I’m going to say it started seven or eight years ago, but the more I think about it the more I suspect that the issues with my lower back began quite a bit longer ago than that. But that’s when it hit the place where I couldn’t ignore it anymore, so let’s roll with it. And by “couldn’t ignore” I mean crippling pain. It hurt to walk on uneven surfaces, I couldn’t run, sitting or standing for long periods of time was very difficult, and certain types of chairs were completely off the table.
I went to a few different specialists. Got scanned for bladder cancer, testicular cancer, and more prostrate checks than I care to recollect. Told I had chronic pelvic pain syndrome, piriformis syndrome, lazy glutes, hyper/hypo mobile SI joints, it was all in my head; which, I guess, could all be true. Branching off briefly on a tangent; there are a lot of medical doctor types that rail against alternative medicine as quackery. While I get what they’re saying, and they aren’t wrong about a great deal of it; I also prefer an evidence driven approach. But, I understand why these alternative approaches exist. These medical doctor types didn’t really offer me much besides pharmaceutical products and a shrug once they ran out of tests to run.
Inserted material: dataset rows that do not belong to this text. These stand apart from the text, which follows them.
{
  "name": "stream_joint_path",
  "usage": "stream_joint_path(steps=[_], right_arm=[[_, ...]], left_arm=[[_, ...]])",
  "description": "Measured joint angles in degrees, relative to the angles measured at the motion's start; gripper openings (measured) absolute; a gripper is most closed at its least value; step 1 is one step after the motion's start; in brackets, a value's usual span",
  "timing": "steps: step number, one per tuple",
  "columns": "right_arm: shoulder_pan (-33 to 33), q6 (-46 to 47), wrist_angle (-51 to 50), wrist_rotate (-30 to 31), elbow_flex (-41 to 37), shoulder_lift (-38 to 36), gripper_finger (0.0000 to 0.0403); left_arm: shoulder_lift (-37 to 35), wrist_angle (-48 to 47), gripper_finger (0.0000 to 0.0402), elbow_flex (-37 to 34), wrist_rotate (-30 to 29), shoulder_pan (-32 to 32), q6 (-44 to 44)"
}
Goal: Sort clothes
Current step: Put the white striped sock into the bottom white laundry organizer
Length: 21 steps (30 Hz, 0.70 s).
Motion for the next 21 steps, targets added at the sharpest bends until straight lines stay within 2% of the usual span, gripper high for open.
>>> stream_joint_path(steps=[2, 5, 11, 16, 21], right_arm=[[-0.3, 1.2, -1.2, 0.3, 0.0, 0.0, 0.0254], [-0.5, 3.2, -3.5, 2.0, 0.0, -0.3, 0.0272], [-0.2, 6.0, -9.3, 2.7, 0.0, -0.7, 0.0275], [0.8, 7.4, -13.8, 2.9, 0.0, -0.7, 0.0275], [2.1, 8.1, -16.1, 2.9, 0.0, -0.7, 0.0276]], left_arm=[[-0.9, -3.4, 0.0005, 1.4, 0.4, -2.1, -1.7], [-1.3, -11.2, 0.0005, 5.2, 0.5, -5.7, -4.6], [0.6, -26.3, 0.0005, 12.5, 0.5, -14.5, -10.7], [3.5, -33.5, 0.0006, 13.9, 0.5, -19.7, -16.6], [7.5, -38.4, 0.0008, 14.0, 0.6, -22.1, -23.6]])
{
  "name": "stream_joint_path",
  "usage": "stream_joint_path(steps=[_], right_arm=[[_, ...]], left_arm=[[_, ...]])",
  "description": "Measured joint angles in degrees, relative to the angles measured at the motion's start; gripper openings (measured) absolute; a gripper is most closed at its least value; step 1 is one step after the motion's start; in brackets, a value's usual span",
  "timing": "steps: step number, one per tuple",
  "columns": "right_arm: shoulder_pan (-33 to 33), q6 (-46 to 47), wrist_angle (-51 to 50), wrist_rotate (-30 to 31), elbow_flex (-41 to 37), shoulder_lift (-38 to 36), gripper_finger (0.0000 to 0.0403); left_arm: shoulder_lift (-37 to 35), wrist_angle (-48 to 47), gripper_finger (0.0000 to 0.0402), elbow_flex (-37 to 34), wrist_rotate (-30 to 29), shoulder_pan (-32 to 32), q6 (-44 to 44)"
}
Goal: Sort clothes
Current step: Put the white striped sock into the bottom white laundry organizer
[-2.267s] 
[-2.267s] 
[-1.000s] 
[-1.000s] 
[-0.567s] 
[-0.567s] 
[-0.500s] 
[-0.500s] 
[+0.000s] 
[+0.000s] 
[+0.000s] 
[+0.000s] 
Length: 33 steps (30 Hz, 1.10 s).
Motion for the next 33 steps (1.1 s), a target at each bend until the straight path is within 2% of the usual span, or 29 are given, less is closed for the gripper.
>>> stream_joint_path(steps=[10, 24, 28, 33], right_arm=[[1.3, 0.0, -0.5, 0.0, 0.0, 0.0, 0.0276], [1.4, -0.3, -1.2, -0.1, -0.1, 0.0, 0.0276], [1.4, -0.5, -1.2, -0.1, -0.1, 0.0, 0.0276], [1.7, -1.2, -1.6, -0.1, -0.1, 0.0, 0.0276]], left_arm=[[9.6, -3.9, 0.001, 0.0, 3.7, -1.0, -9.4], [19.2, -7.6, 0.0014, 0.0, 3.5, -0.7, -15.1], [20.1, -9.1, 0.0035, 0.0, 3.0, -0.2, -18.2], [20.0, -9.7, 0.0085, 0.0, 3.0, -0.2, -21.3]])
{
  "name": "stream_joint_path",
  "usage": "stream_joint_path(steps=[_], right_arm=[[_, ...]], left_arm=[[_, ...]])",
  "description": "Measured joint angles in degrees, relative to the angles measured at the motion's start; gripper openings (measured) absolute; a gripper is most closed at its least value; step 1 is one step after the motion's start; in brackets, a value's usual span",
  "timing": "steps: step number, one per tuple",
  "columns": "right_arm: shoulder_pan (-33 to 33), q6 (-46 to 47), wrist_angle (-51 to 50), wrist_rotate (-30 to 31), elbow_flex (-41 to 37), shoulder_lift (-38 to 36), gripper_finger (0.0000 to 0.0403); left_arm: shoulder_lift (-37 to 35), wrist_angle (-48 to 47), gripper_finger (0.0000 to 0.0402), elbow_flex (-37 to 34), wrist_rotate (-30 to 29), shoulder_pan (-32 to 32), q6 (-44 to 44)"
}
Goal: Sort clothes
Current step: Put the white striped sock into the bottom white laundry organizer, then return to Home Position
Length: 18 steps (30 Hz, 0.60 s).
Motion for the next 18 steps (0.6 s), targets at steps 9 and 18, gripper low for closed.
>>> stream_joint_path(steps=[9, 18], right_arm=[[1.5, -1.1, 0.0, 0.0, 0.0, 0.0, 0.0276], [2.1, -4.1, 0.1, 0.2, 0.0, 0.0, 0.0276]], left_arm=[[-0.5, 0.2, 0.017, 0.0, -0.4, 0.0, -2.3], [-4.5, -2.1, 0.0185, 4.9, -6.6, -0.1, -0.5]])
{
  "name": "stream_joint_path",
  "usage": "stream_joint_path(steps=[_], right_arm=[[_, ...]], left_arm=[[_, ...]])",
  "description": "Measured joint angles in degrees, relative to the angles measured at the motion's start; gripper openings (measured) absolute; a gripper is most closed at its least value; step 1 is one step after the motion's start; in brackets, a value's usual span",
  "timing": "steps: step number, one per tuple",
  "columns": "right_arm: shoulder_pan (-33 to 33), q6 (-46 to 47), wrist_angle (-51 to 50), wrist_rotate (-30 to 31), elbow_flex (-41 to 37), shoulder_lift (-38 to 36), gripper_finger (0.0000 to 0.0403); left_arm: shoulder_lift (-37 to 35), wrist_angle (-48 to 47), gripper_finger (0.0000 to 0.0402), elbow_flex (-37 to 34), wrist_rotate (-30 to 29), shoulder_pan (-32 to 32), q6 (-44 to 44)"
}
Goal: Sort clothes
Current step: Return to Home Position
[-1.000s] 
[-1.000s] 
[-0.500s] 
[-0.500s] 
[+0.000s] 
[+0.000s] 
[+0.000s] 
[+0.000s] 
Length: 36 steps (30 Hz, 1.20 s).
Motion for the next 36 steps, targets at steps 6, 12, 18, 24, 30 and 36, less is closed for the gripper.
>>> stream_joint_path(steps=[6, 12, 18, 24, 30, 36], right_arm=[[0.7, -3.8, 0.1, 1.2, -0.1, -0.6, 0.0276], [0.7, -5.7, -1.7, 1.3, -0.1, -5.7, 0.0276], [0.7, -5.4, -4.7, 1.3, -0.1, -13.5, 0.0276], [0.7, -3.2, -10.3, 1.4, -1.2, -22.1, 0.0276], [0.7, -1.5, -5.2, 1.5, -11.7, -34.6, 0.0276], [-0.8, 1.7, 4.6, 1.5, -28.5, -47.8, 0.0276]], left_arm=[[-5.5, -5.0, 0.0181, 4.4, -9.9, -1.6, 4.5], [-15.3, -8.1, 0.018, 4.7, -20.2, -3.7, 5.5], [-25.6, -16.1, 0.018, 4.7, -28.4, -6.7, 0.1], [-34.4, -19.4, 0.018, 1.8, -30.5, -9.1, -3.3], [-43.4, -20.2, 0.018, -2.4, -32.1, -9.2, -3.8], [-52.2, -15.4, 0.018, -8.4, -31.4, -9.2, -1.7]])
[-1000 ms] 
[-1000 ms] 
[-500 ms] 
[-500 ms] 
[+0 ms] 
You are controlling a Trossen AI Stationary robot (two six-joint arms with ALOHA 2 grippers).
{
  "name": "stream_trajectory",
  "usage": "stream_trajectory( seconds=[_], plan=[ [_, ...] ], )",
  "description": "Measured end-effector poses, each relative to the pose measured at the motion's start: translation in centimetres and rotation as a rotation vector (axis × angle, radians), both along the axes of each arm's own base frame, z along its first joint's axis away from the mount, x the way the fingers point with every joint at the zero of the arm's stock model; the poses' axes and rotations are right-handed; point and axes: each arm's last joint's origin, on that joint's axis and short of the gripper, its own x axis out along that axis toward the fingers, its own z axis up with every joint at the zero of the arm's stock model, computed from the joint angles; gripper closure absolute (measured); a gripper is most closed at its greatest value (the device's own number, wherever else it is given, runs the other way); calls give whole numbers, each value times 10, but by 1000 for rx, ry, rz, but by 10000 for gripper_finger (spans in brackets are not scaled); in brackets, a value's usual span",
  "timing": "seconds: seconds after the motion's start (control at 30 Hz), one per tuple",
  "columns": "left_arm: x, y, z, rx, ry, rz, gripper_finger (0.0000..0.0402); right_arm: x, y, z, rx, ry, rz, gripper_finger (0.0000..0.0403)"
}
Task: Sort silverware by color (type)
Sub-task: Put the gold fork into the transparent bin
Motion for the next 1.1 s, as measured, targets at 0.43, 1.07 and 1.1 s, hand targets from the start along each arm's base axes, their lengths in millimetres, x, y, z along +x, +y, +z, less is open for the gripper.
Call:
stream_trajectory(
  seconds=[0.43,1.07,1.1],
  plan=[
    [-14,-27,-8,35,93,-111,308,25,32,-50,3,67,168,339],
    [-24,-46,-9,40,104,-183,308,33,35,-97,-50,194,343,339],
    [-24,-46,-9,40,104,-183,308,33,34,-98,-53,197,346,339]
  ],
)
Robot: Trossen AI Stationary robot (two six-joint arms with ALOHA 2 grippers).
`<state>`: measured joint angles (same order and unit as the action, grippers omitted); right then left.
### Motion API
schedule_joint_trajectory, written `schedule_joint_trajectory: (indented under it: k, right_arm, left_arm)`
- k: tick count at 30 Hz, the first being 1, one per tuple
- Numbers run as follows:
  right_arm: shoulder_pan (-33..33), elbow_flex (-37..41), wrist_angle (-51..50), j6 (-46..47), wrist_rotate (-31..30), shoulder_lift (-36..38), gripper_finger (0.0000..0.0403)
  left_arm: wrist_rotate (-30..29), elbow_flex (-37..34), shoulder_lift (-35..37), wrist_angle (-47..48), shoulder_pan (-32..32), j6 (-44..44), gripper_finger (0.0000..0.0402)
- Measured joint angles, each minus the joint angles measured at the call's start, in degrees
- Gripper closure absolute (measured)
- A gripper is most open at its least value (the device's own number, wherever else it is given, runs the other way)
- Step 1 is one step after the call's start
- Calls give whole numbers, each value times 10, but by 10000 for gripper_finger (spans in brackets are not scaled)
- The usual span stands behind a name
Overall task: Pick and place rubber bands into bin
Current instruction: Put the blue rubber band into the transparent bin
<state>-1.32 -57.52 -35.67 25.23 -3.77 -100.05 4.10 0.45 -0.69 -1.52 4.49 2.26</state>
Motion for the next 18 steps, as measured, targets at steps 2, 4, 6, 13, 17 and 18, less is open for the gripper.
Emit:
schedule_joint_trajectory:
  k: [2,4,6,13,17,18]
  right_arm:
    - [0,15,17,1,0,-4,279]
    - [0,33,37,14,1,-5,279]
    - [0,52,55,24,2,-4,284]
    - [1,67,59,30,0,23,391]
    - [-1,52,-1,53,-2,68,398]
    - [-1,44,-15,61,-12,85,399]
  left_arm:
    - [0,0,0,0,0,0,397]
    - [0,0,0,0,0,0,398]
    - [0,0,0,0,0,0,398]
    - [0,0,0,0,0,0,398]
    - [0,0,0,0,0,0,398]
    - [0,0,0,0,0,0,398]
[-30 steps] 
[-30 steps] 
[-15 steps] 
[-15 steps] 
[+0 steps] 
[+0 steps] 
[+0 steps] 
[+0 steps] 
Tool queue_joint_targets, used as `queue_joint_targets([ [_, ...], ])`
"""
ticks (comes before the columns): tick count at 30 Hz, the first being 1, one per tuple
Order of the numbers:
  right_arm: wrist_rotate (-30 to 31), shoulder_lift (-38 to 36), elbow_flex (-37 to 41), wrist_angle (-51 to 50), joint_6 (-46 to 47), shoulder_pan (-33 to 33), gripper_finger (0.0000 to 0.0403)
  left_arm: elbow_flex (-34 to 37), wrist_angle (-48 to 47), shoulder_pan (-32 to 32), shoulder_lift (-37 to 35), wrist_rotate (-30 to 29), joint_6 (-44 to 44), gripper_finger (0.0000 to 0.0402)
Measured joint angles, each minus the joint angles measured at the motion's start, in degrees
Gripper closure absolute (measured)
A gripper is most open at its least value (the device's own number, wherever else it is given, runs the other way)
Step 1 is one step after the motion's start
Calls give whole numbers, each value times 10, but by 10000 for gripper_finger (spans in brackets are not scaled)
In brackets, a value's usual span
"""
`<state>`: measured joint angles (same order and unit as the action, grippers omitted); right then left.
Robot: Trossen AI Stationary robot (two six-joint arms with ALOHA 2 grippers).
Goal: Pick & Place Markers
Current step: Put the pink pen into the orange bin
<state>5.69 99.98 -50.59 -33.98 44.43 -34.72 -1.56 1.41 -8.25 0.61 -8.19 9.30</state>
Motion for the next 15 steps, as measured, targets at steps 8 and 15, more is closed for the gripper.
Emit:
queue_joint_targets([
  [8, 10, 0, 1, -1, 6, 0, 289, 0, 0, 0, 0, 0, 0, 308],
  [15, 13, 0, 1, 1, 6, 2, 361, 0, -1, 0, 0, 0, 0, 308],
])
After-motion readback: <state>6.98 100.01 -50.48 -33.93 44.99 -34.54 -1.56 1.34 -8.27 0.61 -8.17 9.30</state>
Going to a [sane] chiropractor/massage therapist/etc, provided a measure of symptomatic relief that I wasn’t able to get from the MD community. But to be clear, I’m also not trying to say that there isn’t value in traditional evidence driven medical science. Crossing my fingers, that is path I’ve chosen, but we’ll get to that in a bit.
Part of the problem was that my symptoms were inconsistent, and the intensity would come and go. There were always a few commonalities: it was always lower back down, almost always involved some level of sciatic pain, lower back and/or SI area pain, and weirdness with the muscles in my glutes especially the piriformis. Oddly though, of all the scans I went through, no one suggested doing a lumbar MRI. Even though, as I now know, the issues I experienced can be explained by a herniated disc. Which is what I have, or actually two, one at L4/L5 and another at L5/S1.
In my bio, I mentioned that I traded my soccer cleats for a bike a few years ago. Well, this was the underlying condition that made it impossible for me to keep playing. I was caught in an endless cycle of recover-play-blow up. All the while doing physical therapy (PT), or the exercises that I got from PT (mostly core and hip stabilization). But it wasn’t until I stopped trying to rush back to soccer ASAP, that I was able to manage it adequately. Which is how, a little over four years ago, while trying to figure out how to keep some fitness without running, I casually picked up the bike the 182lb Climber talked me into buying the year before. Then later that summer he kicked my ass on what was probably a recovery ride for him, and things started clicking. Haven’t played soccer since.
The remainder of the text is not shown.